It’s the end of the world as we know it
But I feel fine. Music journos all over the world spent years waiting for the day when they could finally make that joke and unfortunately this week the news came. After 31 years, R.E.M. announced they were calling it a day.
Boasting a career that many bands can only dream of, R.E.M. released 15 albums in their timespan, enjoying mass popularity while at the same time retaining a cult following. Songs such as ‘Man On The Moon’, ‘Shiny Happy People’ and ‘Losing My Religion’ enabled them to permeate culture but allowed them to keep their nonchalant air and the anonymity to write and perform how they wanted to.

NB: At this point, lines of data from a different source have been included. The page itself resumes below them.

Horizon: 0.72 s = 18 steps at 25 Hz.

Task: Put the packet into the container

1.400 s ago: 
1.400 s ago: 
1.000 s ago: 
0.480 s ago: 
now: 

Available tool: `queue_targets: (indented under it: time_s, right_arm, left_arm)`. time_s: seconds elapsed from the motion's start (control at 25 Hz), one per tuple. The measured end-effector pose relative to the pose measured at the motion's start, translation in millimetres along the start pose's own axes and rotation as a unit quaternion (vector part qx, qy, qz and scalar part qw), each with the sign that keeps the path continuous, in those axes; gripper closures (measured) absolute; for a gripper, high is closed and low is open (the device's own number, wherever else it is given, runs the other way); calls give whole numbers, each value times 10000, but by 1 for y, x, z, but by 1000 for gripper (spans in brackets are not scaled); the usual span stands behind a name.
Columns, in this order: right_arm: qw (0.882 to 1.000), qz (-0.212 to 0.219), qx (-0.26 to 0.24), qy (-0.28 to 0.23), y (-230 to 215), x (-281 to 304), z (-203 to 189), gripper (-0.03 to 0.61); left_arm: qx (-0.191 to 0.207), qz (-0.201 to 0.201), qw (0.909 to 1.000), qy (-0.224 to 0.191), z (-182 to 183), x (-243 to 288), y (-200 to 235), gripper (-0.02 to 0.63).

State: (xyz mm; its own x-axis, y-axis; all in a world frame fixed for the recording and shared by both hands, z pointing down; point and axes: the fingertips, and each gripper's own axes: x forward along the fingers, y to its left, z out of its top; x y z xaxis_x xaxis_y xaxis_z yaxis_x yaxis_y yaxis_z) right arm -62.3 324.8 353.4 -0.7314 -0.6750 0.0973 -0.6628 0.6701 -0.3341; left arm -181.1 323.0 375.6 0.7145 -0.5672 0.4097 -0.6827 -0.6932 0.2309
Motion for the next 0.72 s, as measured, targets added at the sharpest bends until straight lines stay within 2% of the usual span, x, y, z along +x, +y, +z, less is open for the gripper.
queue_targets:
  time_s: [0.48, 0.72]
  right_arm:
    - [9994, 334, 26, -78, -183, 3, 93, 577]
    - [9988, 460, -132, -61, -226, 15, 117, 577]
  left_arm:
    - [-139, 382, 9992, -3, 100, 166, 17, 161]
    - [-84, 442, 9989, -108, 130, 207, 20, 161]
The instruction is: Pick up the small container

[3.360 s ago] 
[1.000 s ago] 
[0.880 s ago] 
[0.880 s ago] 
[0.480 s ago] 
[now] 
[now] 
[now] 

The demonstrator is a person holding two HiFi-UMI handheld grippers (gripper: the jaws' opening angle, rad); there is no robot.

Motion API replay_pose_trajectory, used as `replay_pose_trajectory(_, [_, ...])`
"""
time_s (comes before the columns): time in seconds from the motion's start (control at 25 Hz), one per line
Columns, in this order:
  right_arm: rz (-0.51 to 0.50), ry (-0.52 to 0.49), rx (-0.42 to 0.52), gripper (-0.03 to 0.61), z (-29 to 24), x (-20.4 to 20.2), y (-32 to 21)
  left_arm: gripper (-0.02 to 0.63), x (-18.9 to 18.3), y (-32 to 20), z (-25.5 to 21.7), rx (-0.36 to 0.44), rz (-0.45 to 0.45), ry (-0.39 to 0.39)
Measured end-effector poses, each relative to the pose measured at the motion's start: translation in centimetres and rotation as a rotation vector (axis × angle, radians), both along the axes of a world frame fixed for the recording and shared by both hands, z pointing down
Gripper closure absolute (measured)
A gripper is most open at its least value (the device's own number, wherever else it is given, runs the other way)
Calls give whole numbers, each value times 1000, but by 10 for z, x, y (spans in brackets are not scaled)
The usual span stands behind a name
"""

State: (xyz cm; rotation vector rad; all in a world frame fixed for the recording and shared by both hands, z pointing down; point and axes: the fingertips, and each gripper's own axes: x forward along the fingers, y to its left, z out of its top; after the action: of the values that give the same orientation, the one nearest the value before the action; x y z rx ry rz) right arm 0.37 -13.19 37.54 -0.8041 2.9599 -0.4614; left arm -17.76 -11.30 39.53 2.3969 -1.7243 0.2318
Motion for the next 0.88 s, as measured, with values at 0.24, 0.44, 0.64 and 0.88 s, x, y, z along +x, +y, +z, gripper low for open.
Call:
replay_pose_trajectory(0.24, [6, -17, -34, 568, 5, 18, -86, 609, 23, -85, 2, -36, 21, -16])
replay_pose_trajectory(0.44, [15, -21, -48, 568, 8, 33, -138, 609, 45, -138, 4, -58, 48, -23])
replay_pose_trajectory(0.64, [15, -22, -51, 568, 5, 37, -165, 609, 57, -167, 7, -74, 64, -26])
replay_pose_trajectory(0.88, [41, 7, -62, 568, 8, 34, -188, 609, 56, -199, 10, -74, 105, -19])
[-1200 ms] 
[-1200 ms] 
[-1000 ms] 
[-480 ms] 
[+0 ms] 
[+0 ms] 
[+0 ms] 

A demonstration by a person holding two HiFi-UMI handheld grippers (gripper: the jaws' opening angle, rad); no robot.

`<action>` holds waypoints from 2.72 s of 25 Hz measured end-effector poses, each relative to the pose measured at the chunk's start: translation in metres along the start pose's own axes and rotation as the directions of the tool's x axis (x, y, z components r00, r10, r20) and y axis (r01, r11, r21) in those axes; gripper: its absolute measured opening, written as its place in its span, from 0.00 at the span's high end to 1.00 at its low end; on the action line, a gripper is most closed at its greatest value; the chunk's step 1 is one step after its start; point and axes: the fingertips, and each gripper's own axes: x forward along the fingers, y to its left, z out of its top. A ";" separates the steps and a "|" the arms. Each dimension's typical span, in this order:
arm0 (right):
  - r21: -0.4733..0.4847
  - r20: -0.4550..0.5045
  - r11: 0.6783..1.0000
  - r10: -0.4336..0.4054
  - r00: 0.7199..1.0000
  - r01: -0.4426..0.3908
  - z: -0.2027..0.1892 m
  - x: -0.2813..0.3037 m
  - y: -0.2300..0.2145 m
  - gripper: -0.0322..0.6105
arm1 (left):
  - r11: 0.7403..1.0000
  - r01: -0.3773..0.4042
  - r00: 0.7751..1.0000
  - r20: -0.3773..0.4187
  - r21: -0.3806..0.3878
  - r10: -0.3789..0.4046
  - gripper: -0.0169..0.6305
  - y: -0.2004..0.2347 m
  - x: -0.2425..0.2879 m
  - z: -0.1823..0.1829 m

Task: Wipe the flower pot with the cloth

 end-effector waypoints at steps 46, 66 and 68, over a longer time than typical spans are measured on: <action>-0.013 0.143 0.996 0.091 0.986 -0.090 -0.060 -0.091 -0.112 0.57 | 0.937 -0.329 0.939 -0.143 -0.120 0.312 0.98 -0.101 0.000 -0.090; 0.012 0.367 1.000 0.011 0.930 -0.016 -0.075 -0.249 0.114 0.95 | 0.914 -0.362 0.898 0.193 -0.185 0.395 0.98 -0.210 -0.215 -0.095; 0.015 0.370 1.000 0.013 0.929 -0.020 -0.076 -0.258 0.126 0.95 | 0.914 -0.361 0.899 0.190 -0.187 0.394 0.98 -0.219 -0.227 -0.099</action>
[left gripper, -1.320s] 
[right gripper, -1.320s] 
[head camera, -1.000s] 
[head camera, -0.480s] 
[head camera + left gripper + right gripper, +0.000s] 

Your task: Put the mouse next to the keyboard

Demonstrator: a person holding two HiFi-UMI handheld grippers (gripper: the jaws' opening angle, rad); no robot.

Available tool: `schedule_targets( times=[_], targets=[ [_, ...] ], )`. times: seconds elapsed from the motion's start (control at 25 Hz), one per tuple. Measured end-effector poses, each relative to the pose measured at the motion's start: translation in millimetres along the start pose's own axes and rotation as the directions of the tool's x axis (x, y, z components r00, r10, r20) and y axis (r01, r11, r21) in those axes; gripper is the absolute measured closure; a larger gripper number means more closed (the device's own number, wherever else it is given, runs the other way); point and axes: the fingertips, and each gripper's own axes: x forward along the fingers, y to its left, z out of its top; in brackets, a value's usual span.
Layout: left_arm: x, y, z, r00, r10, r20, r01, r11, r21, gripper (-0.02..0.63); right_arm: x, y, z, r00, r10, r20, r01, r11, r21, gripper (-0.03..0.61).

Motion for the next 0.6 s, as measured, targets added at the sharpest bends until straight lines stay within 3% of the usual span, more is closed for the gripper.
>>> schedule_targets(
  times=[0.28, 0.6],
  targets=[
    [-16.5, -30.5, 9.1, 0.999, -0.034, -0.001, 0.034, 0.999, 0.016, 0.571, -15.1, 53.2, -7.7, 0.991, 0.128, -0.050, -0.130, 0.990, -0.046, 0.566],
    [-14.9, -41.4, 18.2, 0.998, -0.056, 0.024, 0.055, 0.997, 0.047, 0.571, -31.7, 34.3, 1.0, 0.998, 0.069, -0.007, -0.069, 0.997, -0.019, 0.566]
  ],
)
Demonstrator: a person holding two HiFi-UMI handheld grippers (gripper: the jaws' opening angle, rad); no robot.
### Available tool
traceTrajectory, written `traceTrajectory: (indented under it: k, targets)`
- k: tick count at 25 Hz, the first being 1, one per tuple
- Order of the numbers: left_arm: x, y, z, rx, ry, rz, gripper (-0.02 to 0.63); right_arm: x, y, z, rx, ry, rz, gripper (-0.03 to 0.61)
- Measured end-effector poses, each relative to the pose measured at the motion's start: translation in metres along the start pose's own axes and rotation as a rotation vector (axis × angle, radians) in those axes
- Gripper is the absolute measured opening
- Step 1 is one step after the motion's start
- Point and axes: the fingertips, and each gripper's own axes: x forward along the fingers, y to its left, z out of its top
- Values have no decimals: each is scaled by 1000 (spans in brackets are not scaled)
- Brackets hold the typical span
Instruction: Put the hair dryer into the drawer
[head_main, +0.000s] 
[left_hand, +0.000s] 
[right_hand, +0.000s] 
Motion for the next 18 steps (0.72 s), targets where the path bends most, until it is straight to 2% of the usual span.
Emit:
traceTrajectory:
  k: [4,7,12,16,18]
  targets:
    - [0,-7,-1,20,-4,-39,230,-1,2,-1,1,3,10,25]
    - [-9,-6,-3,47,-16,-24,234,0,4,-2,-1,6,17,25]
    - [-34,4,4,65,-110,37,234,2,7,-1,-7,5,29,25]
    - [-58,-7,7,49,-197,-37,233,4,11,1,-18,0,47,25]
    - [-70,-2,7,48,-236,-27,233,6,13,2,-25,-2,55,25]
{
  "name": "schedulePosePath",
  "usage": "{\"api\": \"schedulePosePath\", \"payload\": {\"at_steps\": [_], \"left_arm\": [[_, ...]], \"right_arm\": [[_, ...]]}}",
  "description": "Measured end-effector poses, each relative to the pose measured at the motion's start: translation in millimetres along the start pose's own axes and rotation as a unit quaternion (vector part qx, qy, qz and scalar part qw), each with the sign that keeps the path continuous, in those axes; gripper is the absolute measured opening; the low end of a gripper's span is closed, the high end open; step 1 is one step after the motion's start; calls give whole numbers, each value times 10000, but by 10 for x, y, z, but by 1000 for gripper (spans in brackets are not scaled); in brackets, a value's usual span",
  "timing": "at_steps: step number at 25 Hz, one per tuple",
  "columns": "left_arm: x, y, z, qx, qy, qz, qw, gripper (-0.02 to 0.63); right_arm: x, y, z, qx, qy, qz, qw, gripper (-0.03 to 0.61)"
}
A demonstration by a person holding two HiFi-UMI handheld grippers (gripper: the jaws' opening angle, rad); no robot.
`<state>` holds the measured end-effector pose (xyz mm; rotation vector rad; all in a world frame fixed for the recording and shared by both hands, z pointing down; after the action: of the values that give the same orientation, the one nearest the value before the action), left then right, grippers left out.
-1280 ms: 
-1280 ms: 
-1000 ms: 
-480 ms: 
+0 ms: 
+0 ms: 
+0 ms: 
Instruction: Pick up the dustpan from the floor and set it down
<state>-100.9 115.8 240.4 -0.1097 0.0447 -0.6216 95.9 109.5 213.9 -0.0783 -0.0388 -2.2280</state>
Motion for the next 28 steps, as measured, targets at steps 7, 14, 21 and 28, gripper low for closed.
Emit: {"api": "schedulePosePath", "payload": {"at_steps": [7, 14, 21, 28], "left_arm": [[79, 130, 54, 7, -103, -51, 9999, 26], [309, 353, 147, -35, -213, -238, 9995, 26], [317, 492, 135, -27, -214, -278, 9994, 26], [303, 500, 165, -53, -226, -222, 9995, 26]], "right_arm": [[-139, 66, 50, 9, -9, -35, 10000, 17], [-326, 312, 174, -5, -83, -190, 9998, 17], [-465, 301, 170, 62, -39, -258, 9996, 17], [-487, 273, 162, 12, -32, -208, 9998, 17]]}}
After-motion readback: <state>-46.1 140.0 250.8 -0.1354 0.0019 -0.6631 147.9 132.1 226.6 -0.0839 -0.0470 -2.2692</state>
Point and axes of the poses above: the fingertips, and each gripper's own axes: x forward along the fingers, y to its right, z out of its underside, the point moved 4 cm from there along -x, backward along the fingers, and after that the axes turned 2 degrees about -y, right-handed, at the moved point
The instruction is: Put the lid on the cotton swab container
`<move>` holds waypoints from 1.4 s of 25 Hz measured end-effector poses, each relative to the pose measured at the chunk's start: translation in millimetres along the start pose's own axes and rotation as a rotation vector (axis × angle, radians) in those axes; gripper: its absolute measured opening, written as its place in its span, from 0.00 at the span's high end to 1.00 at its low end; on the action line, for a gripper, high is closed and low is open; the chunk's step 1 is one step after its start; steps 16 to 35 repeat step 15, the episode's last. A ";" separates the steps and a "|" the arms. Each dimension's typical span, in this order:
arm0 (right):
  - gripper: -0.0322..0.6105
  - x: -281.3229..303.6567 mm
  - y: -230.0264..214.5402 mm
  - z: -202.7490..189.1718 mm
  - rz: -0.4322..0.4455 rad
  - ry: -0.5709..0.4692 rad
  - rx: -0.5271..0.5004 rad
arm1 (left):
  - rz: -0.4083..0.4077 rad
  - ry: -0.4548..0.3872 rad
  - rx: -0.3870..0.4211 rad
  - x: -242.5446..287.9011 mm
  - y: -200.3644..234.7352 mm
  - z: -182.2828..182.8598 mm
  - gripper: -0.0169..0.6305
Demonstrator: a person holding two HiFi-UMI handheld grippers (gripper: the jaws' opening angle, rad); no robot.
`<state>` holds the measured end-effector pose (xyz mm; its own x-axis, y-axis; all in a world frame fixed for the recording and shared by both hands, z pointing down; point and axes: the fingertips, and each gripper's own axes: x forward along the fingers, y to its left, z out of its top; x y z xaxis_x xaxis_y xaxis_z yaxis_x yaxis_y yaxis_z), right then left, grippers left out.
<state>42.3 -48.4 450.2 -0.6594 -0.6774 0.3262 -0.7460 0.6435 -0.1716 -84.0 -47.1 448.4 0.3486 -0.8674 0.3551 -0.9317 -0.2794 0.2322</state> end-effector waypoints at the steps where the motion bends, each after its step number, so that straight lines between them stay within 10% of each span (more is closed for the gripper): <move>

The return of alternative rock in the 90s allowed R.E.M. to flourish. Michael Stipe’s baffling but somehow still poignant lyrics began to properly connect with a scene fed up of Brit Pop brats and the grunge obsession. It seemed that maybe they would become the leaders of a familiar genre to conquer the new directions taken by bands like Nirvana and Blur, but it was not to be, as they continued to fade in and out of obscurity over the next decade or so.
Being an R.E.M. fan has always been a tense experience with many of their albums being a bit hit and miss and failing to live up to the high standards previously set by records like ‘Murmur’ and ‘Green’. Although ‘Accelerate’ suggested a possible return to form, most recent record ‘Collapse Into Now’ failed to connect to the majority of fans, leaving many feeling that it was the right time for the band to draw a line under their time together.
Michael Stipe once said that the reason R.E.M. had managed to stay together for so long was due to the fact that they had never put their faces on an album cover and it is this kind of ethic which means that they are one of the few bands who have managed to break up with their dignity still remaining intact.